Advice on Cultivating an Ally Culture


For Ian, leadership and allyship boil down to building trusting human relationships. He believes we can all connect more meaningfully by embracing humility, moral support, and mutual learning. Simple daily actions like truly listening enable people to feel valued, included and empowered to reach their potential.

In Ian’s varied 27 year NHS career, he cultivated priceless lessons about breaking down barriers and bringing people together. Though the organisation’s technical landscape evolved enormously, human needs remained constant.
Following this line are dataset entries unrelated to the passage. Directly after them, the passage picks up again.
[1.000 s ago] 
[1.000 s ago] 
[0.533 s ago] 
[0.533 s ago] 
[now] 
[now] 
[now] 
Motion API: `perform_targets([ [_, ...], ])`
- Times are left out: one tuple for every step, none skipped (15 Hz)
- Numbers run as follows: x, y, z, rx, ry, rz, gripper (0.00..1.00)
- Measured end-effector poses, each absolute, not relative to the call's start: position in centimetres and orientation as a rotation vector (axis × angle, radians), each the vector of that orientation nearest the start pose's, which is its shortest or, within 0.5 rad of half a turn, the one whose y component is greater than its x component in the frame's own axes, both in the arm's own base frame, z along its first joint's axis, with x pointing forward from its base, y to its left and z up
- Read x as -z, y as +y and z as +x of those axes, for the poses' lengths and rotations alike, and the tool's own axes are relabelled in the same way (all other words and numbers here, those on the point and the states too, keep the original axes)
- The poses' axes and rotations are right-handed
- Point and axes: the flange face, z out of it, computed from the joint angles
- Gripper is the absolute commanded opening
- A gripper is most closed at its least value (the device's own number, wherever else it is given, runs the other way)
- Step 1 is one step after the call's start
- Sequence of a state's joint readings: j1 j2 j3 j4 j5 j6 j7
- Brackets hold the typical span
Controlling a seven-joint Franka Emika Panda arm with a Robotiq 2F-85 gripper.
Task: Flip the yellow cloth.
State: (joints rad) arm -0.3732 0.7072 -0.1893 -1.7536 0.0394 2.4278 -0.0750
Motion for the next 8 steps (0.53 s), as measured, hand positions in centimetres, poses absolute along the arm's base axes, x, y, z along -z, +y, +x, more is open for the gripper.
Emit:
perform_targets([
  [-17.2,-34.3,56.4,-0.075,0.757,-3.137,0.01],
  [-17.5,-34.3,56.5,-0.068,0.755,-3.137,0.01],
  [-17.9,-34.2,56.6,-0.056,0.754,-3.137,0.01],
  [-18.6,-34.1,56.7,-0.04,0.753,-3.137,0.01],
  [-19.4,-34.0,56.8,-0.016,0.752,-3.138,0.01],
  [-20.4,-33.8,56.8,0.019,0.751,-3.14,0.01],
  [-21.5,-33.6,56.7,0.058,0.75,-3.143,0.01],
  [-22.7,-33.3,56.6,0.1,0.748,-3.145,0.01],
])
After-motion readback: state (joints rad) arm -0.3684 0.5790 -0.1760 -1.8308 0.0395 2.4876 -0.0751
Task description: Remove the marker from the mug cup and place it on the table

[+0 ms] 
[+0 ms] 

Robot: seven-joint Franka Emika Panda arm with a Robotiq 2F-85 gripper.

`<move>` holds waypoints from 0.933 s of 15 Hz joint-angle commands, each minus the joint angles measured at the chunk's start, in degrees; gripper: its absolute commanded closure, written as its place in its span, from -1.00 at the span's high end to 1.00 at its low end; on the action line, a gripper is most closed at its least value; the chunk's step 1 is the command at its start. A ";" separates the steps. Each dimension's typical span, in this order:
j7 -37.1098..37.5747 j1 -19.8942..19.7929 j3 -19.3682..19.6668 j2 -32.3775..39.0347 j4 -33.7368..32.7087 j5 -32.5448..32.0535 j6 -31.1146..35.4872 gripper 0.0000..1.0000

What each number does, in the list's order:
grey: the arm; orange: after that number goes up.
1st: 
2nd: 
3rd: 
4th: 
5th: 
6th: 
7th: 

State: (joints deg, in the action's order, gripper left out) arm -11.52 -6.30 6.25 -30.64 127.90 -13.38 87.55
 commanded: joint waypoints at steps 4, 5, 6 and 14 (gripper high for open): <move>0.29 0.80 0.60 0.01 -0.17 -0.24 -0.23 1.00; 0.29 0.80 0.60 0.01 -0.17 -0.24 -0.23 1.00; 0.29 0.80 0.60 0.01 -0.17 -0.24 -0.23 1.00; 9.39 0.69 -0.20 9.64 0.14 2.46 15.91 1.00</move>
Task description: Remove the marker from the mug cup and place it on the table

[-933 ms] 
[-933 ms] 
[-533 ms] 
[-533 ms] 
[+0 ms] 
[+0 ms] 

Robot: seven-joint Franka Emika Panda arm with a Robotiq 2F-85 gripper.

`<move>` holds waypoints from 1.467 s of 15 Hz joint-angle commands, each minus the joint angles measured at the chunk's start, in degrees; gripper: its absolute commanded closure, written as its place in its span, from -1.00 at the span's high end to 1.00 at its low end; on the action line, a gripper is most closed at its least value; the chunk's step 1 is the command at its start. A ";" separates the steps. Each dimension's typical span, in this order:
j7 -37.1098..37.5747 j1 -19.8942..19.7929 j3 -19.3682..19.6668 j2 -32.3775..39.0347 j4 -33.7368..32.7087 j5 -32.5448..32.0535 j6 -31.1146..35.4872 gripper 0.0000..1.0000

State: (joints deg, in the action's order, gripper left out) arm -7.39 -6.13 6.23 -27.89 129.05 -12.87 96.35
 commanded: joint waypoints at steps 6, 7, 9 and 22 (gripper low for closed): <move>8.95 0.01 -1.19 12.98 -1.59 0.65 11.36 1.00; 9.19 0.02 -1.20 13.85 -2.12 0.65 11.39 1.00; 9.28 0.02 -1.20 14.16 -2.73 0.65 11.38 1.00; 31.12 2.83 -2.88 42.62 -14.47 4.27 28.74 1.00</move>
From his first role supporting doctors with newfangled “computer” things, to leading digital strategy across entire health systems, he kept learning.

Each step of Ian’s journey offered opportunities to form allies and mentors. By progressively paying forward the guidance he received, Ian organically nurtured an allyship culture. Both as NHS leader and ally, he steadfastly believes in amplifying all voices. His mission now focuses on spreading those values through the mental health field and beyond.